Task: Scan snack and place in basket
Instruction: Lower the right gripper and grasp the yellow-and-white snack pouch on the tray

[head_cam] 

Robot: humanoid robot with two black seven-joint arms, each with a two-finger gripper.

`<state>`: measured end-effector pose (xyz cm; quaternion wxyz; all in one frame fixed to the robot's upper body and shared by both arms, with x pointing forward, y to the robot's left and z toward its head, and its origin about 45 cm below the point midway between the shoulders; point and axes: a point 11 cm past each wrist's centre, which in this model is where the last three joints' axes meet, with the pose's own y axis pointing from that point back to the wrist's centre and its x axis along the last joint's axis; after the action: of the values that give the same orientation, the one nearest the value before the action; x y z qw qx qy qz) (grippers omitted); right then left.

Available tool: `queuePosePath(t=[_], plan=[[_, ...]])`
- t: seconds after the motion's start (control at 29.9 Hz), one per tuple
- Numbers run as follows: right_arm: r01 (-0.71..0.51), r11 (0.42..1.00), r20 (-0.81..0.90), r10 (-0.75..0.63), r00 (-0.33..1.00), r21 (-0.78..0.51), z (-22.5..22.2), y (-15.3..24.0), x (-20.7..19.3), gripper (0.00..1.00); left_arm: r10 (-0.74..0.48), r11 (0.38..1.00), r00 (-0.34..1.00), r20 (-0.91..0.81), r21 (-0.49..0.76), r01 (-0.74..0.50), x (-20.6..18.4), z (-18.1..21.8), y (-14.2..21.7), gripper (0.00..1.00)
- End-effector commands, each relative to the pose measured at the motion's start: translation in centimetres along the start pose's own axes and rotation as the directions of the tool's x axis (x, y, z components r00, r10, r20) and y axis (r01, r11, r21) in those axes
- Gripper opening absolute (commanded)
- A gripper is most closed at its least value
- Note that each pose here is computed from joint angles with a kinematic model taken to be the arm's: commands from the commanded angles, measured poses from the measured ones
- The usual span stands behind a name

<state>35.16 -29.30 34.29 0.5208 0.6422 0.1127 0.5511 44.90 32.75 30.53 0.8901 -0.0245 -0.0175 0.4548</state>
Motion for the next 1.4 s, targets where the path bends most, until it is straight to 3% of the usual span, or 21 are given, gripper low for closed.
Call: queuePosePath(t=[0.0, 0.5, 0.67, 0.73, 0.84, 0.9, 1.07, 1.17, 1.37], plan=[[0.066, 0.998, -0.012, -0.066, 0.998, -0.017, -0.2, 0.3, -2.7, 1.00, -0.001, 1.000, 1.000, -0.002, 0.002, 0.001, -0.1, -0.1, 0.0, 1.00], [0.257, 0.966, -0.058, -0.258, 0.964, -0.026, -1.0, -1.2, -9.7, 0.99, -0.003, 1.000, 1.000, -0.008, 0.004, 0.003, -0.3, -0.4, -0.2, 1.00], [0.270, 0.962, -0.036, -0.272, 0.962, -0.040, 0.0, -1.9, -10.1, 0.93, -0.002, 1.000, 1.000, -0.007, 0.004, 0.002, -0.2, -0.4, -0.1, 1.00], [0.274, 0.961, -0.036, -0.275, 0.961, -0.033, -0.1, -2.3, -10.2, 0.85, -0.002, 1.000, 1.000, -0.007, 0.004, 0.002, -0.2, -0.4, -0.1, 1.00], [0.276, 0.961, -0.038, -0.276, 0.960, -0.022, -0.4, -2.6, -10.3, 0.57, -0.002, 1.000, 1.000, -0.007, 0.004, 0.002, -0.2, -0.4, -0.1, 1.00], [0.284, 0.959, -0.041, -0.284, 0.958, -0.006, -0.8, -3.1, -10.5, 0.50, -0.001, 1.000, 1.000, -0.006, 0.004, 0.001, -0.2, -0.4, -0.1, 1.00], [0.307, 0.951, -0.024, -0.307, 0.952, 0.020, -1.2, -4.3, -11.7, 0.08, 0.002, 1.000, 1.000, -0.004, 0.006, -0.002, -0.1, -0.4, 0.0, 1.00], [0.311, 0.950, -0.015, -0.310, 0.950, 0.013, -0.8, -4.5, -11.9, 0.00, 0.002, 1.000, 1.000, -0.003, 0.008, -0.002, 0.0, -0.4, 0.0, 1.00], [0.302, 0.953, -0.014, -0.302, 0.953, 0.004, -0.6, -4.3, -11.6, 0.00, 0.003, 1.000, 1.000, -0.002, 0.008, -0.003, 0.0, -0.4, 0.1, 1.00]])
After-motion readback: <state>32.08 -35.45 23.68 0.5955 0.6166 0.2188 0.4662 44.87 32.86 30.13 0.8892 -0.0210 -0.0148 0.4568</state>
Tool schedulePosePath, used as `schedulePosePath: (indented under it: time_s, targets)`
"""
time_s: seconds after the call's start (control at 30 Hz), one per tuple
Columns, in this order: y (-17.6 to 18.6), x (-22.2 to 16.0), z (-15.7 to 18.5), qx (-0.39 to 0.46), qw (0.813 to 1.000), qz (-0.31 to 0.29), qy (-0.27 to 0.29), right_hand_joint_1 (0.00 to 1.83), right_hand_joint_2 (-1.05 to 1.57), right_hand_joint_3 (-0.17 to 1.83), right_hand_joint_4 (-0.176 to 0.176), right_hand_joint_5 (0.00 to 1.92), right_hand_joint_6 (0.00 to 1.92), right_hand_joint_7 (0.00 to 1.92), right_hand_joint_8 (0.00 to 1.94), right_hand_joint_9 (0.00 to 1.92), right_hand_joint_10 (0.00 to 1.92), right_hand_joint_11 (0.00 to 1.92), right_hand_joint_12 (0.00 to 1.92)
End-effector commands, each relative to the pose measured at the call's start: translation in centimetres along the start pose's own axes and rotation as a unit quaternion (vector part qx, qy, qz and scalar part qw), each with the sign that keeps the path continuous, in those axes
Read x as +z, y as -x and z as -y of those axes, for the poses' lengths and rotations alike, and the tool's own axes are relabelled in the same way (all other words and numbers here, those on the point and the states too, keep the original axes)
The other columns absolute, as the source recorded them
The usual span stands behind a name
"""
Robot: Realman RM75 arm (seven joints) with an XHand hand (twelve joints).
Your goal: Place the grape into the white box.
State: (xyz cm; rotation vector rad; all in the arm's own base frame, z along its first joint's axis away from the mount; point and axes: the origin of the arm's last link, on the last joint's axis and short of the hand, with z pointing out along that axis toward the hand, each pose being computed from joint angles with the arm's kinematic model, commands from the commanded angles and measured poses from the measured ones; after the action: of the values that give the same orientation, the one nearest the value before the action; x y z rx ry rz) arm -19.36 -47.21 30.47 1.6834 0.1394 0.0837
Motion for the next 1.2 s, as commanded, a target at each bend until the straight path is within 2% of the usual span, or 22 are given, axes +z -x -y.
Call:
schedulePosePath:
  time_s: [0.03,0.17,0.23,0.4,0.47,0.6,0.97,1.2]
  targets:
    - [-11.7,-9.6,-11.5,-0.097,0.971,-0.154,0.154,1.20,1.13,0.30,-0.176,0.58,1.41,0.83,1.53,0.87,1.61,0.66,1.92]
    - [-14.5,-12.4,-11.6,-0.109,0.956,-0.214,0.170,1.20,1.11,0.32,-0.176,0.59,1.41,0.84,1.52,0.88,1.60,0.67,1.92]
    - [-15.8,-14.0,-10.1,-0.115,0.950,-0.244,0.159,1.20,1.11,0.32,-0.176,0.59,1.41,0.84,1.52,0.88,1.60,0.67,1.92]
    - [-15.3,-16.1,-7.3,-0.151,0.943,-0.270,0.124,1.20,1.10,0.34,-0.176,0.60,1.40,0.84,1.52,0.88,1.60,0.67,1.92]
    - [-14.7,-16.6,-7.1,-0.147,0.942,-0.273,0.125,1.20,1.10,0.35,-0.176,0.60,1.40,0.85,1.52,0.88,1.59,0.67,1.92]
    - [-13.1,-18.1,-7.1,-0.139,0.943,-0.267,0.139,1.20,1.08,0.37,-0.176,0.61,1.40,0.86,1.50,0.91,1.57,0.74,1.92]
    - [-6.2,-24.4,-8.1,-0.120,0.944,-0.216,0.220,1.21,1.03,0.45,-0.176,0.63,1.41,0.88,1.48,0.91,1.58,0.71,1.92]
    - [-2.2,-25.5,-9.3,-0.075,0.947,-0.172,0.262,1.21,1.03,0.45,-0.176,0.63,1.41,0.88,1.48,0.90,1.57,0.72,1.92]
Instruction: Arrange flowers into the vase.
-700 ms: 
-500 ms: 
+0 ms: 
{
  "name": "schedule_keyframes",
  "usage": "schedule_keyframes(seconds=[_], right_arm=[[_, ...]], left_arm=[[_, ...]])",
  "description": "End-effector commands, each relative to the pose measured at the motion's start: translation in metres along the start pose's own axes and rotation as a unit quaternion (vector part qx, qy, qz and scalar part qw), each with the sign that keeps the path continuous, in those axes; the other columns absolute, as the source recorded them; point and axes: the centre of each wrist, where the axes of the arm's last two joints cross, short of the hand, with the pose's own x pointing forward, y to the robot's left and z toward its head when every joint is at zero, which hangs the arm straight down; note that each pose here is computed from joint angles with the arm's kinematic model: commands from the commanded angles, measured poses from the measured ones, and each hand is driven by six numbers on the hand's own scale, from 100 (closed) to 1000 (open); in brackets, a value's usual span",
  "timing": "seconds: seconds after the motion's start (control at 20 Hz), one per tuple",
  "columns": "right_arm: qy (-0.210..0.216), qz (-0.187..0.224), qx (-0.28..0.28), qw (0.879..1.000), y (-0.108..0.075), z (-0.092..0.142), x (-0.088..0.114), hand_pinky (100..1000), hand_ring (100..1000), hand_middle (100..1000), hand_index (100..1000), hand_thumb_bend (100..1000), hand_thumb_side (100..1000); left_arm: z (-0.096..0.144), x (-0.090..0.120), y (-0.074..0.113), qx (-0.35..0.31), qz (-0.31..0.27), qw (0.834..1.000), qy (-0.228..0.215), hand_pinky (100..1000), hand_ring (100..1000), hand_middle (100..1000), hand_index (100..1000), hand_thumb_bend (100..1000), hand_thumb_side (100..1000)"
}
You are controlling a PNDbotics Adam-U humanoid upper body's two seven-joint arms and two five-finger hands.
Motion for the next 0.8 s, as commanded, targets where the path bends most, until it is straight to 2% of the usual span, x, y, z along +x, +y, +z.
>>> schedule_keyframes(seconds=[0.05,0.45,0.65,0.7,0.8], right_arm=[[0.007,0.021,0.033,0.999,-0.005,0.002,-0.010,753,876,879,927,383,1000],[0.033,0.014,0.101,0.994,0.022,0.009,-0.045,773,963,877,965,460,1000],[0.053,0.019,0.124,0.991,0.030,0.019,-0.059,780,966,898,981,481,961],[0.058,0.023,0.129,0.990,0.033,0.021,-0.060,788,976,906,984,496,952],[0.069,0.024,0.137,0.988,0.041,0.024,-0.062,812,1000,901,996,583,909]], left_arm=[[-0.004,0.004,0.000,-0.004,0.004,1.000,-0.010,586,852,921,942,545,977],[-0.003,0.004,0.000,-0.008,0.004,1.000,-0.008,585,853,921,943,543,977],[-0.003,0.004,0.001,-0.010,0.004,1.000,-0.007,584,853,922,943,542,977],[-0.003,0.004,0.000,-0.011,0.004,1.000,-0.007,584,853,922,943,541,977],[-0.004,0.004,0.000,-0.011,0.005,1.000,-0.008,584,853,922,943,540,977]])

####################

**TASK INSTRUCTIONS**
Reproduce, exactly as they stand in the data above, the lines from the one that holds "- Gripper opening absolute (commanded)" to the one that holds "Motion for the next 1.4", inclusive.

**ANSWER SPACE**
- Gripper opening absolute (commanded)
- A gripper is most closed at its least value
- Note that each pose here is computed from joint angles with a kinematic model taken to be the arm's: commands from the commanded angles, measured poses from the measured ones
- The usual span stands behind a name

<state>35.16 -29.30 34.29 0.5208 0.6422 0.1127 0.5511 44.90 32.75 30.53 0.8901 -0.0245 -0.0175 0.4548</state>
Motion for the next 1.4 s, targets where the path bends most, until it is straight to 3% of the usual span, or 21 are given, gripper low for closed.

This exercise requires no additional output.